Книги

Антарктида: Четвертый рейх

22
18
20
22
24
26
28
30

С большим риском посадив машину на каком-то бетонно-грунтовом пятачке, пилот, бывший фронтовой ас, получивший по отметине в небе и над Сталинградом, и над Курском, опустил перед высокими чинами СД трап и произнес:

— Добро пожаловать в Пенемюнденский ад, господа! Нечто подобное мне приходилось видеть разве что в центре Сталинграда.

— Но там вы имели наслаждение любоваться своей собственной работой и на чужой земле, — заметил Скорцени. — А здесь все наоборот. Поэтому советую навсегда забыть и то, что вам пришлось видеть в Сталинграде, и то, что вам еще только предстоит увидеть здесь.

— Не спорю, поучительное замечание, — не очень-то стушевался отставной ас.

И какое-то время все трое молча наблюдали, как около полка солдат, среди которых было много санитаров с носилками, обходили завалы, выискивая убитых и раненых. Их поспешно сносили к крытым машинам и увозили в сторону поселков Карлсхаген и Трассенхейде, которые, как Скорцени уже было известно из официального сообщения штаба Геринга, пострадали значительно меньше, нежели сам ракетный центр.
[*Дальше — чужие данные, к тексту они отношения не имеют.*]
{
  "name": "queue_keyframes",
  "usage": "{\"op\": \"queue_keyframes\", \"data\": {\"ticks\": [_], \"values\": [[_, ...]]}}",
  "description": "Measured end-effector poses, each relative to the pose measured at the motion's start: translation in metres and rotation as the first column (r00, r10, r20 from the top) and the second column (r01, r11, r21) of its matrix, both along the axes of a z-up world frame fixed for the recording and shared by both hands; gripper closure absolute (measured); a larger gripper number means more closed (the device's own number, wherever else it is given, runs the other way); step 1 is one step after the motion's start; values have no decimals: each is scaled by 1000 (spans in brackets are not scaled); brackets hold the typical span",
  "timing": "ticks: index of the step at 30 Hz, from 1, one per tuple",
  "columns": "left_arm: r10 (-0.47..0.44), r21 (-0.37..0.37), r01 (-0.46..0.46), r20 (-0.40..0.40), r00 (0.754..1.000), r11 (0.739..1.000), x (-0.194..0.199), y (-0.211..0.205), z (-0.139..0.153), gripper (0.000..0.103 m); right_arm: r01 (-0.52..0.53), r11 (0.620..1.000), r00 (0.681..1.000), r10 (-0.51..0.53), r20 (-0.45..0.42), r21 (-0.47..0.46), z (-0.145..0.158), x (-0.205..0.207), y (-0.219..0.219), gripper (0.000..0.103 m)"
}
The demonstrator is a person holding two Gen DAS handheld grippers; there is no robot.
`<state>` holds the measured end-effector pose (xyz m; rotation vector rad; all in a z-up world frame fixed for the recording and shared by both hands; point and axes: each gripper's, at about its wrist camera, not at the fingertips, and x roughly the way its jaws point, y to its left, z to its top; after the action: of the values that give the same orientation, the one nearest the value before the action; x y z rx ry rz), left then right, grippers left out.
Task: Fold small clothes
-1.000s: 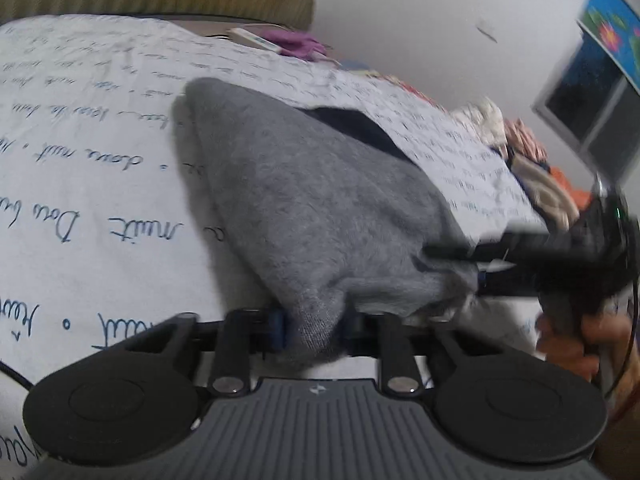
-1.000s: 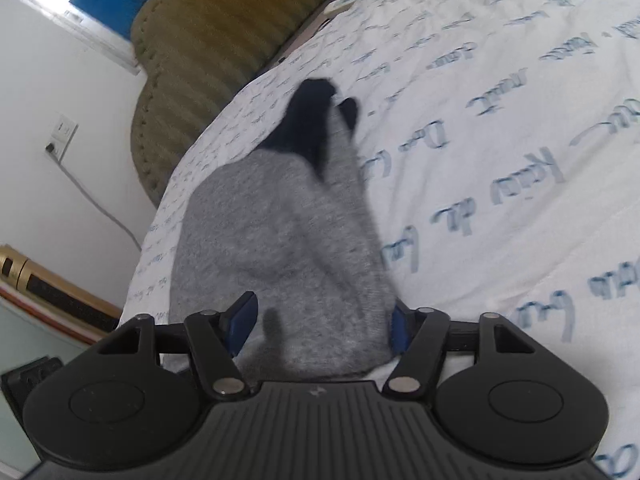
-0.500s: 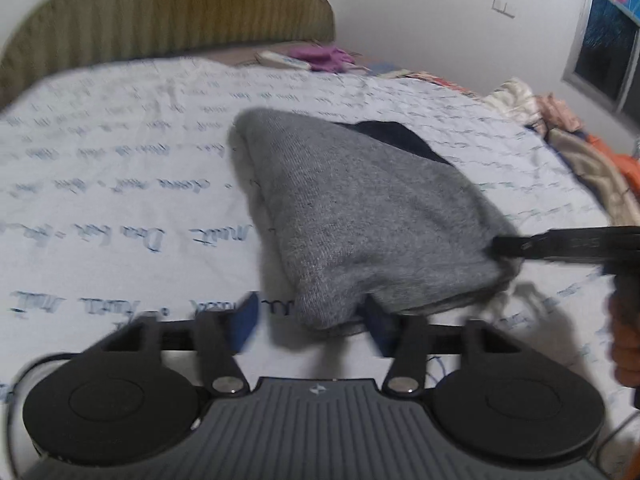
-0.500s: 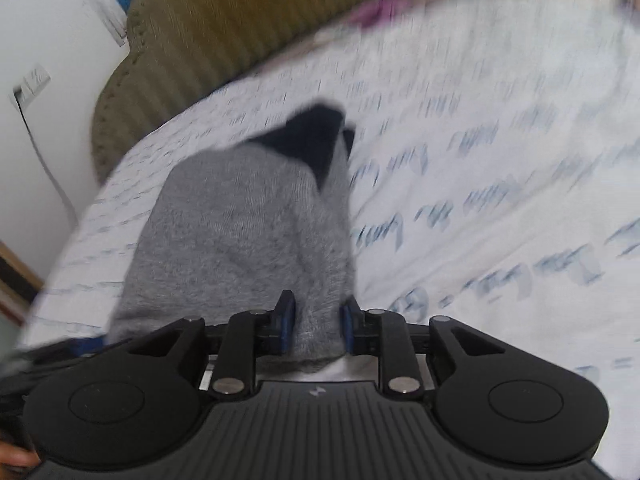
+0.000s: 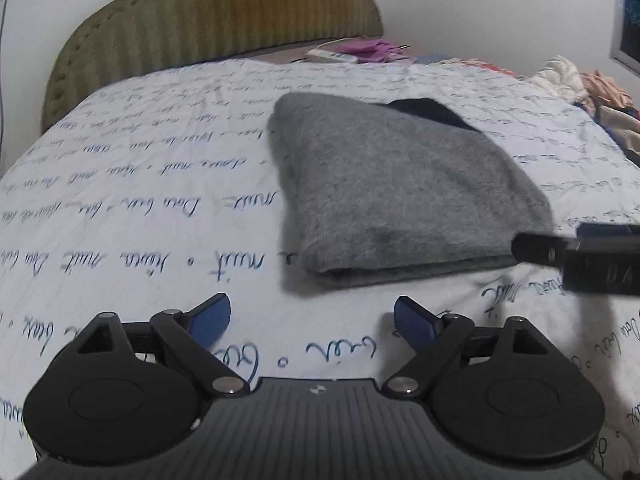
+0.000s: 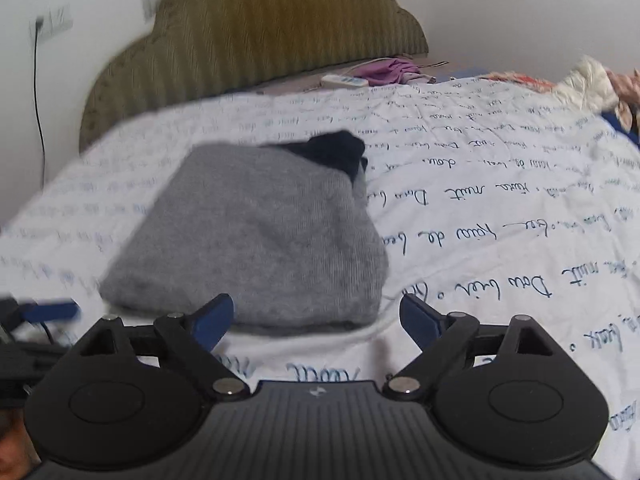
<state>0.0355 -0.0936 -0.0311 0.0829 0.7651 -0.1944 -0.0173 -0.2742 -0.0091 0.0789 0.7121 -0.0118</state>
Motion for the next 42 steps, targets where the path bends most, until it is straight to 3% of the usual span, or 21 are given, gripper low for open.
{"op": "queue_keyframes", "data": {"ticks": [5,17,25,33,42], "values": [[10,15,-10,12,1000,1000,-10,1,-2,10,-11,998,1000,12,-19,60,-10,-10,0,12],[62,10,-62,6,998,998,-18,6,-7,4,-10,999,1000,11,-22,48,-17,-25,2,12],[96,3,-96,33,995,995,-20,7,-15,0,-14,1000,1000,14,-18,27,-28,-25,4,12],[104,-1,-104,44,994,995,-21,8,-20,0,-22,998,1000,22,4,-50,-37,-27,14,1],[105,15,-106,51,993,994,-21,6,-22,0,-18,998,1000,19,11,-52,-40,-28,14,0]]}}
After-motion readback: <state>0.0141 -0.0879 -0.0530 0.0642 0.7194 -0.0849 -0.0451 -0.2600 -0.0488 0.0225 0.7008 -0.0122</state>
Военного руководителя Пенемюнде генерал-майора Вальтера Дорнбергера и технического директора — штурмбаннфюрера СС Вернера фон Брауна высокие гости из РСХА встретили у чудом уцелевшей измерительной лаборатории. В испачканных мундирах, небритые, с посеревшими, то ли от внезапной седины, то ли от цементной пыли, головами они выглядели растерянными и удрученными. Но если фон Браун еще старался как-то крепиться, то Дорнбергер пребывал в состоянии полнейшей прострации.

— Это невозможно! — бормотал он. — Такое не должно было произойти. Авиация подоспела слишком поздно. Не могу понять, как англичане сумели догадаться, что здесь расположено.

Двое рослых плечистых громил молча смотрели на него и какое-то время молчали, словно давали ему выговориться. Но именно это их угрожающее молчание приводило доктора Дорнбергера в тихий ужас: он был почти уверен, что его или прямо здесь, у этого уцелевшего лабораторного корпуса со слегка развороченной крышей, расстреляют, или, в лучшем случае, отправят в концлагерь. И у Скорцени создавалось впечатление, что Кальтенбруннер настроен именно на такое решение: арестовать и отправить.

— Во все это трудно поверить, — бормотал между тем военный начальник Центра. — Сам рейхсфюрер СС Гиммлер заверял, что берется защитить нас от предательства и диверсий.[23]

— Что за псалмопения вы лопочете, Дорнбергер?! — умышленно избежал упоминания его генеральского чина Скорцени. — Вы в состоянии доложить обергруппенфюреру Кальтенбруннеру о потерях и вообще обо всем, что здесь произошло?

— Да, в состоянии, — дрожащим голосом заверил военный руководитель Центра. — То есть нет, пока еще не готов.

— В таком случае, — проскрежетал своими массивными челюстями-жерновами Кальтенбруннер, — благодарите господа, что вы не профессиональный военный, а инженер-машиностроитель, выпускник Шарлоттенбургской высшей технической школы, а значит, пока что все еще нужный нам доктор каких-то там наук. Хотя во всем, что здесь сейчас происходит, за километр просматривается разгильдяйство и предательство.

— Простите, господин обергруппенфюрер, но меня никто не смеет обвинять…

— Смеет, — прервал его начальник Главного управления имперской безопасности. — Вашему коллеге Рудольфу Небелю тоже казалось, что не смеет. Но я почему-то уверен, что его судьба, как и судьба его возлюбленной, вам известна.[24] И мы еще хорошенько подумаем, что именно следует предпринять против всего того сброда, который накопился в Пенемюнде под вашим покровительством.

— Я уже обладаю кое-какими сведениями, — наконец пришел на помощь своему коллеге барон фон Браун. — В частности, что касается потерь среди научно-инженерного персонала.

— Инженерами займетесь вы, Скорцени, — молвил Кальтенбруннер, — а я пока займусь самим этим господином, охраной Центра, лагерем заключенных, а также службой безопасности и всем прочим.

— Яволь. Машина у вас, барон, надеюсь, имеется?

— «Мерседес». Вон там, у остатков дерева. За рулем я сам. Водитель погиб, как и многие в эту ночь.

— Не вышибайте из меня слезу, фон Браун. На то, как и почему люди гибнут, я насмотрелся на всем пространстве — от границ рейха до Парижа и декабрьской Москвы. И вы прекрасно знаете, что интересовать меня сейчас будет судьба другого человека — доктора Германа Шернера.

Браун устало взглянул на Скорцени и сокрушенно покачал головой.